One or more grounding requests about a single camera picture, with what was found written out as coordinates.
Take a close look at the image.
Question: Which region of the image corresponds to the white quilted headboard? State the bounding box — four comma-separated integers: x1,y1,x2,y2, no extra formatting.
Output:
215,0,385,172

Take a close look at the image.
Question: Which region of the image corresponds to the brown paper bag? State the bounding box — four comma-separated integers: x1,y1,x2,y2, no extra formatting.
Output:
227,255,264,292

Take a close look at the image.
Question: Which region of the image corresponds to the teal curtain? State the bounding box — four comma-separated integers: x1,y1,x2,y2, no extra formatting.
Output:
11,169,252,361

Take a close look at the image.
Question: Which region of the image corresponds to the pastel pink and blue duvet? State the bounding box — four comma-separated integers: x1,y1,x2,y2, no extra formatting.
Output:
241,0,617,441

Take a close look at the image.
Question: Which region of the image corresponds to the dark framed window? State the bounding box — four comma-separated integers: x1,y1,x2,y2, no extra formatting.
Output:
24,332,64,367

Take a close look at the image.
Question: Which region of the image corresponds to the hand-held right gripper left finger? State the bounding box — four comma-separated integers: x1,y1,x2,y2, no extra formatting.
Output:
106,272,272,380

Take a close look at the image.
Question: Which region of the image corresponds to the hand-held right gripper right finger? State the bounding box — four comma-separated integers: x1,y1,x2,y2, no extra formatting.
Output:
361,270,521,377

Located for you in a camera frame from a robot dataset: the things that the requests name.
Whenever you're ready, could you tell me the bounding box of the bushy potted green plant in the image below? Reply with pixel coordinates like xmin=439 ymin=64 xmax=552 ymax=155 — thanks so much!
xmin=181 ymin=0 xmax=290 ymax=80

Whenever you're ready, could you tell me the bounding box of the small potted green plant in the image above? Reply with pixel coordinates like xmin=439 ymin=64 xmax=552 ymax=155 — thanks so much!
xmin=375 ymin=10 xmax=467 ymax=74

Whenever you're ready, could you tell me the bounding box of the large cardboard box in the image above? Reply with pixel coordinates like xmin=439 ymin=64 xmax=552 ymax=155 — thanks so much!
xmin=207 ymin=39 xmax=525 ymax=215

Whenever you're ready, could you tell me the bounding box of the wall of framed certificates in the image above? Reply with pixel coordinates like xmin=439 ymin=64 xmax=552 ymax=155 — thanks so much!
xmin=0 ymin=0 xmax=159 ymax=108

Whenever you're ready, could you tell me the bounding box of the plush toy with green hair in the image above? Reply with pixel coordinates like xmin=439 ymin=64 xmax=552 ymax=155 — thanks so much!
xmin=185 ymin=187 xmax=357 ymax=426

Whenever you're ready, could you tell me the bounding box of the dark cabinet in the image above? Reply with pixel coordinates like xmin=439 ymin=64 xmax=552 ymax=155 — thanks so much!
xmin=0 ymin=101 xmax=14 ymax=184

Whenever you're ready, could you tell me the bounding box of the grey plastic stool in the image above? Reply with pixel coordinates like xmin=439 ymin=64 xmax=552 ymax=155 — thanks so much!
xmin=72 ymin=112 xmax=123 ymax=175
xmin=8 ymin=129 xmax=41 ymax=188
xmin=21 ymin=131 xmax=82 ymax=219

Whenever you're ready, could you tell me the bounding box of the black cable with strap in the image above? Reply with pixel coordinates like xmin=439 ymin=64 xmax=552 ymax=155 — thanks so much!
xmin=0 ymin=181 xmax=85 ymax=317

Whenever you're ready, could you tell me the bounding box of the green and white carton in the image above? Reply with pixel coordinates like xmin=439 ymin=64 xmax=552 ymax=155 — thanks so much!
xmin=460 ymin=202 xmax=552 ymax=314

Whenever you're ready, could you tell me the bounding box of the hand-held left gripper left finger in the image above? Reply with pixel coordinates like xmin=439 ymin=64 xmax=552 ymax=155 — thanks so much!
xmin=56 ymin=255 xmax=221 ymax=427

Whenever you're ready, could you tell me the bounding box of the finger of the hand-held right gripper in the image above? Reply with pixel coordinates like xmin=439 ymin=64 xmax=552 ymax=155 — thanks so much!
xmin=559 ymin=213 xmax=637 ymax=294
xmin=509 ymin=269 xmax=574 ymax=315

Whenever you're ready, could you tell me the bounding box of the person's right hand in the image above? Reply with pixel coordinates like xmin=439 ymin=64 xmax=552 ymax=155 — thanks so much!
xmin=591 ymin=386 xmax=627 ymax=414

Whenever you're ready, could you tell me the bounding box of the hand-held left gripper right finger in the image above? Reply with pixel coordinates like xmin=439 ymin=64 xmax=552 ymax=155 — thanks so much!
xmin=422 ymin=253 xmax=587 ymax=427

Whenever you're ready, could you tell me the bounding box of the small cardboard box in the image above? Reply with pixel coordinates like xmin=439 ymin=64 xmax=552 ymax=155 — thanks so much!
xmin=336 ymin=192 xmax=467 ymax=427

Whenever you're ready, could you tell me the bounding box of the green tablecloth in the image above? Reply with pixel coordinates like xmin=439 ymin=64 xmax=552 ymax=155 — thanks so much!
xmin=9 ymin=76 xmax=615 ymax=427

------

- To do
Return every line of the listing, word for word.

- Your response
One or more grounding requests about a single camera picture, with what was found written out as coordinates.
Take a close look at the image.
Question: Which region of the image corresponds to the white quilted headboard? State the bounding box — four comma-separated integers: x1,y1,x2,y2, no extra formatting.
Output:
215,0,385,172

Take a close look at the image.
Question: Which region of the image corresponds to the brown paper bag? State the bounding box — four comma-separated integers: x1,y1,x2,y2, no extra formatting.
Output:
227,255,264,292

Take a close look at the image.
Question: Which region of the image corresponds to the teal curtain? State the bounding box — four comma-separated integers: x1,y1,x2,y2, no extra formatting.
Output:
11,169,252,361

Take a close look at the image.
Question: Which region of the image corresponds to the pastel pink and blue duvet? State the bounding box — four comma-separated integers: x1,y1,x2,y2, no extra formatting.
Output:
241,0,617,441

Take a close look at the image.
Question: Which region of the image corresponds to the dark framed window? State the bounding box — four comma-separated integers: x1,y1,x2,y2, no extra formatting.
Output:
24,332,64,367

Take a close look at the image.
Question: Which region of the image corresponds to the hand-held right gripper left finger? State the bounding box — four comma-separated integers: x1,y1,x2,y2, no extra formatting.
Output:
106,272,272,380

Take a close look at the image.
Question: Which region of the image corresponds to the hand-held right gripper right finger? State the bounding box — four comma-separated integers: x1,y1,x2,y2, no extra formatting.
Output:
361,270,521,377

Located for you in a camera frame from a robot dataset: the things that the requests name.
Whenever you're ready, could you tell me the bounding box of the bushy potted green plant in the image below? Reply with pixel coordinates like xmin=439 ymin=64 xmax=552 ymax=155 — thanks so much!
xmin=181 ymin=0 xmax=290 ymax=80

Whenever you're ready, could you tell me the bounding box of the small potted green plant in the image above? Reply with pixel coordinates like xmin=439 ymin=64 xmax=552 ymax=155 — thanks so much!
xmin=375 ymin=10 xmax=467 ymax=74

Whenever you're ready, could you tell me the bounding box of the large cardboard box in the image above? Reply with pixel coordinates like xmin=439 ymin=64 xmax=552 ymax=155 — thanks so much!
xmin=207 ymin=39 xmax=525 ymax=215

Whenever you're ready, could you tell me the bounding box of the wall of framed certificates in the image above? Reply with pixel coordinates like xmin=439 ymin=64 xmax=552 ymax=155 — thanks so much!
xmin=0 ymin=0 xmax=159 ymax=108

Whenever you're ready, could you tell me the bounding box of the plush toy with green hair in the image above? Reply with pixel coordinates like xmin=439 ymin=64 xmax=552 ymax=155 — thanks so much!
xmin=185 ymin=187 xmax=357 ymax=426

Whenever you're ready, could you tell me the bounding box of the dark cabinet in the image above? Reply with pixel coordinates like xmin=439 ymin=64 xmax=552 ymax=155 — thanks so much!
xmin=0 ymin=101 xmax=14 ymax=184

Whenever you're ready, could you tell me the bounding box of the grey plastic stool in the image above? Reply with pixel coordinates like xmin=439 ymin=64 xmax=552 ymax=155 — thanks so much!
xmin=72 ymin=112 xmax=123 ymax=175
xmin=8 ymin=129 xmax=41 ymax=188
xmin=21 ymin=131 xmax=82 ymax=219

Whenever you're ready, could you tell me the bounding box of the black cable with strap in the image above? Reply with pixel coordinates like xmin=439 ymin=64 xmax=552 ymax=155 — thanks so much!
xmin=0 ymin=181 xmax=85 ymax=317

Whenever you're ready, could you tell me the bounding box of the green and white carton in the image above? Reply with pixel coordinates like xmin=439 ymin=64 xmax=552 ymax=155 — thanks so much!
xmin=460 ymin=202 xmax=552 ymax=314

Whenever you're ready, could you tell me the bounding box of the hand-held left gripper left finger in the image above? Reply with pixel coordinates like xmin=439 ymin=64 xmax=552 ymax=155 — thanks so much!
xmin=56 ymin=255 xmax=221 ymax=427

Whenever you're ready, could you tell me the bounding box of the finger of the hand-held right gripper in the image above? Reply with pixel coordinates like xmin=439 ymin=64 xmax=552 ymax=155 — thanks so much!
xmin=559 ymin=213 xmax=637 ymax=294
xmin=509 ymin=269 xmax=574 ymax=315

Whenever you're ready, could you tell me the bounding box of the person's right hand in the image above? Reply with pixel coordinates like xmin=439 ymin=64 xmax=552 ymax=155 — thanks so much!
xmin=591 ymin=386 xmax=627 ymax=414

Whenever you're ready, could you tell me the bounding box of the hand-held left gripper right finger in the image above? Reply with pixel coordinates like xmin=439 ymin=64 xmax=552 ymax=155 — thanks so much!
xmin=422 ymin=253 xmax=587 ymax=427

Whenever you're ready, could you tell me the bounding box of the small cardboard box in the image above? Reply with pixel coordinates like xmin=439 ymin=64 xmax=552 ymax=155 — thanks so much!
xmin=336 ymin=192 xmax=467 ymax=427

Whenever you're ready, could you tell me the bounding box of the green tablecloth in the image above? Reply with pixel coordinates like xmin=439 ymin=64 xmax=552 ymax=155 — thanks so much!
xmin=9 ymin=76 xmax=615 ymax=427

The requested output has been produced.